Last but not least variable to be discussed is foreign direct investment. Based on OLS regression result, there is a positive and insignificant relationship between FDI and stock market returns in the long run. Therefore, FDI cannot be used as a predictor in the variation of stock market returns in Malaysia. In line with this result are the studies conducted by Musa & Ibrahim (2014) and Olugbenga & Grace (2015). In addition, Onyinyechi & Ekwe (2016) and Idenyi et al. (2016) investigated the impact of FDI in Nigerian stock market. In both studies, results show that FDI insignificantly affects the performance of the stock market in Nigeria, though the relationship between the two variables was found to be negative. Ali (2014) and Arcabic et al. (2013) also have analyzed the impact of FDI on stock market returns in Pakistan and Croatia respectively. Although both studies have also found a positive relationship between FDI and stock market returns, they have pointed this relationship to be highly significant. Arcabic et al. (2013) have argued that FDI stimulates rapid technological development and economic growth through the transfer of know-how and technology, and then in the long run FDI affects the stock market growth as well.

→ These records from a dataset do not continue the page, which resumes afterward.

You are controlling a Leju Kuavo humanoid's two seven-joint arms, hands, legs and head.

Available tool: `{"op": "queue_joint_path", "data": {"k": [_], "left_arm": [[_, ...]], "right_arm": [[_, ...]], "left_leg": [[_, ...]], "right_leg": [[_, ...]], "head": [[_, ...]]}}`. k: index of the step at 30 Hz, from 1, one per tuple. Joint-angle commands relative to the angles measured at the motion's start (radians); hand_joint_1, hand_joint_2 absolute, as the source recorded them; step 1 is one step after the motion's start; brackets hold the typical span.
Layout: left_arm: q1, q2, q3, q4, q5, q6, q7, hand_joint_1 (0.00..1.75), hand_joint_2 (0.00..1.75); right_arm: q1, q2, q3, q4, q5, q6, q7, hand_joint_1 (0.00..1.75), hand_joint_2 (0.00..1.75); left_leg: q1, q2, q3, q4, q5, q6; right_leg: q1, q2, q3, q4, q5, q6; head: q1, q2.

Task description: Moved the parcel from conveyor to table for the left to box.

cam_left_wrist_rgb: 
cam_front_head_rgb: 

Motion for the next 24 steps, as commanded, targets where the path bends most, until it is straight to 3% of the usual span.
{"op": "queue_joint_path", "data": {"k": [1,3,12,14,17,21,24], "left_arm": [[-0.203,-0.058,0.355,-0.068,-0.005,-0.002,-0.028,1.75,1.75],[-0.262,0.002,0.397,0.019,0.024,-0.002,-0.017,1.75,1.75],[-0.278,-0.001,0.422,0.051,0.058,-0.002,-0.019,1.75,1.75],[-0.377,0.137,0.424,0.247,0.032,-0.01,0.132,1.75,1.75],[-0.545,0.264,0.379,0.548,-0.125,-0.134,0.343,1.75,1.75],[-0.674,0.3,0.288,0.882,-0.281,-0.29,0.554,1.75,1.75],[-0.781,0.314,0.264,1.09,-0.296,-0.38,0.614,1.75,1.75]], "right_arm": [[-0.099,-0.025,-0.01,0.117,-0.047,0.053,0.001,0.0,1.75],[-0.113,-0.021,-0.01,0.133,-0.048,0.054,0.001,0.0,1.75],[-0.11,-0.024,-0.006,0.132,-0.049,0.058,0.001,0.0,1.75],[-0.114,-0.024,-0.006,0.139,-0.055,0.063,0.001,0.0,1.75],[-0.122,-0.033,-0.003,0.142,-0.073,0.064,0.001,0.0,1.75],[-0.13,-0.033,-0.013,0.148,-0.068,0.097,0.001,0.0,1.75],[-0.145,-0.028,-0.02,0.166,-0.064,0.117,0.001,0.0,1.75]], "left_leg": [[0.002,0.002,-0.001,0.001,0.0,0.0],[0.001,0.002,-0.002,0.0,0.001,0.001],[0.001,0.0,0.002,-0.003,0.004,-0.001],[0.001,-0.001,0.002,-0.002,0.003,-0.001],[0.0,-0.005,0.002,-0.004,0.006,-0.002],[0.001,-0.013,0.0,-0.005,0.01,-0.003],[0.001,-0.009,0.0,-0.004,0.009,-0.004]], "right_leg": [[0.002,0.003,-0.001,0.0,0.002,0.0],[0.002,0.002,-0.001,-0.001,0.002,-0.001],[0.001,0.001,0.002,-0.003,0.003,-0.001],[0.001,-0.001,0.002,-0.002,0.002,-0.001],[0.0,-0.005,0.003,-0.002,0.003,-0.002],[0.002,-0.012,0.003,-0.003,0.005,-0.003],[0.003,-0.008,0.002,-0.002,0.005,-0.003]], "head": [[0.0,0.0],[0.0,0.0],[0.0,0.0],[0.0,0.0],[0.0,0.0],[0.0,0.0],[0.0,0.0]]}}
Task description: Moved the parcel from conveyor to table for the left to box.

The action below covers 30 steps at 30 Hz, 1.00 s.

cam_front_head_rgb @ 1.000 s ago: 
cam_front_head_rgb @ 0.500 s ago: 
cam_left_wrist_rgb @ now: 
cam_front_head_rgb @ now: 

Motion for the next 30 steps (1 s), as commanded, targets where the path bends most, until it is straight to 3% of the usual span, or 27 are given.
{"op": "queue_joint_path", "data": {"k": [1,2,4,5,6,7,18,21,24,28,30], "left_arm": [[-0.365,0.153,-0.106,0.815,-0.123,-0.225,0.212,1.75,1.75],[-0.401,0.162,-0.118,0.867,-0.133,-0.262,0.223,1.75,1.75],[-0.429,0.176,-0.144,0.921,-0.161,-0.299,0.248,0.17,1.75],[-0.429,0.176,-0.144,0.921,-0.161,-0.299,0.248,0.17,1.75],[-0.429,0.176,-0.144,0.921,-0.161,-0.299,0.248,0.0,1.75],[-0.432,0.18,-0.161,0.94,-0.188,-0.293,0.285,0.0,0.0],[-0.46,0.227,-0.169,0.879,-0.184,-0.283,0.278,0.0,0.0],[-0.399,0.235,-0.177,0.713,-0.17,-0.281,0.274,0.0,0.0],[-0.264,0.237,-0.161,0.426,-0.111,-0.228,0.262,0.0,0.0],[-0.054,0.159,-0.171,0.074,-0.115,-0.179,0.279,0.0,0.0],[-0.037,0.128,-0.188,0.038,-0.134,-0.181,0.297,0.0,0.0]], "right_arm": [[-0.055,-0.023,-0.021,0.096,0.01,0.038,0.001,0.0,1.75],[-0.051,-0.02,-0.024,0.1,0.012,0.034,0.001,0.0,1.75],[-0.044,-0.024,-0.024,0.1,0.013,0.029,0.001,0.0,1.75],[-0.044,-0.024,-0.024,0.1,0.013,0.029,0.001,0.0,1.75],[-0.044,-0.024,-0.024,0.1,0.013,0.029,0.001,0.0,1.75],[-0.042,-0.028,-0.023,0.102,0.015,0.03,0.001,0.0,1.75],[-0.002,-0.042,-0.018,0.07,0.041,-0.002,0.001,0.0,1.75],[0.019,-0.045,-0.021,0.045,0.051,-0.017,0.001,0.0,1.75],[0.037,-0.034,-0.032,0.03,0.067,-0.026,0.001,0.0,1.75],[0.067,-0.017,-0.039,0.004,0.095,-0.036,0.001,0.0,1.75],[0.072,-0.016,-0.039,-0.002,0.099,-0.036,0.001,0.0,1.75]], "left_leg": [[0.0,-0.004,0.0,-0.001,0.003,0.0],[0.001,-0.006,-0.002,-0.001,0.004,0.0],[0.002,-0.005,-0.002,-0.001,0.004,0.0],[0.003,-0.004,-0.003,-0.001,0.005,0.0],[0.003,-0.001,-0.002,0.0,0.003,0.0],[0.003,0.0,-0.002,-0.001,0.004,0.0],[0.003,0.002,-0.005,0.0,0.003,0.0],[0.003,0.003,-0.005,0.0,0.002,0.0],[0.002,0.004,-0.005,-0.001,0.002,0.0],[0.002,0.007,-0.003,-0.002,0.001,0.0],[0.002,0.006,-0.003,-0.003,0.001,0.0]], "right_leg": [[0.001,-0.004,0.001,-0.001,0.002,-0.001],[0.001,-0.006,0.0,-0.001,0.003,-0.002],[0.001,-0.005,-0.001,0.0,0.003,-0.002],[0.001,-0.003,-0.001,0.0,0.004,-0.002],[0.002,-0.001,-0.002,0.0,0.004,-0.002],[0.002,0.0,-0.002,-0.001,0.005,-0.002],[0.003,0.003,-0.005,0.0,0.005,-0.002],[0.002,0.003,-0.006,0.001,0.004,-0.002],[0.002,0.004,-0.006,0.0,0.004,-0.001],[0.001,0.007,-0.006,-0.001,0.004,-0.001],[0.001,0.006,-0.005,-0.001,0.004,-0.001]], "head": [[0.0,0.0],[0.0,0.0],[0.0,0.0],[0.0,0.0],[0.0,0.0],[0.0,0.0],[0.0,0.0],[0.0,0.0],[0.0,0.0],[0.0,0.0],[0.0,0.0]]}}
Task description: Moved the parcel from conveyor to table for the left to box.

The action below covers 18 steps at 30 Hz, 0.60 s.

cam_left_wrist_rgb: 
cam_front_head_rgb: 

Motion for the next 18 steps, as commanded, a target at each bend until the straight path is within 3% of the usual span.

5.6. Implication of the Study

The current paper provides analyses on the performance of Malaysian stock market based on monthly data from January 2007 to December 2015. Findings from this study can provide a wide range of parties such as investors, government, policymakers, academicians and researchers with good insights about the equity market in Malaysia. From this research, people will have a better understanding on the relationship between macroeconomic variables and the stock market, and learn how the movement of these factors affects the performance of the equity market. Thus, this paper can be used as a guideline by every party who is interested in the equity market in Malaysia.

For the investors, findings from this paper can be used as an important tool to construct a favorable portfolio investment through an in-depth analysis on the trends of the selected stock market returns predictors namely e-change rate, inflation rate, crude oil prices and foreign direct investment. With more availability of information on the relevant factors that affect the stock market, the investors can easily weight the risk and return more accurately. Therefore, for either Malaysian or foreign investors who are interested in investing in the Malaysian stock market but they are simultaneously concerned about the volatility of stock market movement, the current paper can be used as a guideline to overcome such concerns.

For instance, investors should be alert of the inverse relationship between inflation and stock market. This happens because inflation reduces the purchasing power of customers. With a drop in the purchase power, lesser money would be available for investment. Hence, investors would sell their stocks which lead to a drop in the stock market prices due to higher supply than demand. Therefore, appropriate policies should be implemented to contain inflation for a healthy stock market which plays an important role in the development of the economy.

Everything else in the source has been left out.